Task: Scan the records below for the word "tight". Copy each line where it appears.

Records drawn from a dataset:
════════

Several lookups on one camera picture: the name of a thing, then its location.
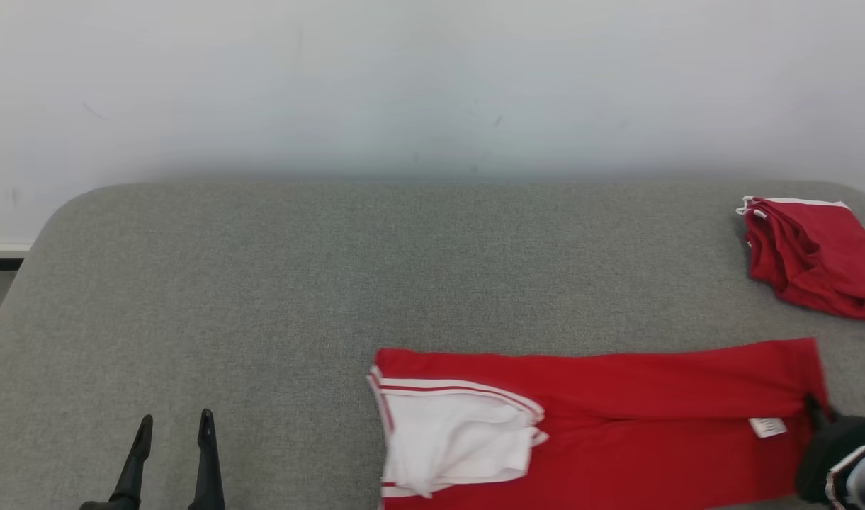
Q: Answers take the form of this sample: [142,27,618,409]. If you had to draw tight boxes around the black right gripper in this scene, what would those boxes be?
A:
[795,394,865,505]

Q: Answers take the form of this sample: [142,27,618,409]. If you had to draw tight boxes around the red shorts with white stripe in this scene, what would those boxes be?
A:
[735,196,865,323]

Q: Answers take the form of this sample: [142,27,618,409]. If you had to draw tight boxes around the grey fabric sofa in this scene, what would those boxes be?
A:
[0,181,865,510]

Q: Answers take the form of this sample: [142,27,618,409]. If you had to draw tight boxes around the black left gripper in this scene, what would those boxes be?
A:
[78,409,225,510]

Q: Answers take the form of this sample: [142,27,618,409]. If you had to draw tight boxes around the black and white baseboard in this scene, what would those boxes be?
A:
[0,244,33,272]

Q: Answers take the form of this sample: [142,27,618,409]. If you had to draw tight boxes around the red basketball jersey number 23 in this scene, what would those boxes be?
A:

════════

Exercise output:
Q: Answers take the form of this sample: [142,27,618,409]. If you had to draw tight boxes around the black right gripper in this scene, what would those boxes be?
Q: Answers take the form of this sample: [142,27,618,409]. If you had to draw tight boxes around the red shorts with white stripe in this scene, what would those boxes be?
Q: Answers take the form of this sample: [142,27,618,409]. If you had to draw tight boxes around the grey fabric sofa in this scene, what would those boxes be?
Q: Answers take the form of this sample: [142,27,618,409]. If you had to draw tight boxes around the black left gripper in this scene, what would those boxes be?
Q: Answers take the form of this sample: [142,27,618,409]. If you had to draw tight boxes around the black and white baseboard in this scene, what would those boxes be?
Q: Answers take the form of this sample: [142,27,618,409]. If you had to draw tight boxes around the red basketball jersey number 23 in this scene, what would those boxes be?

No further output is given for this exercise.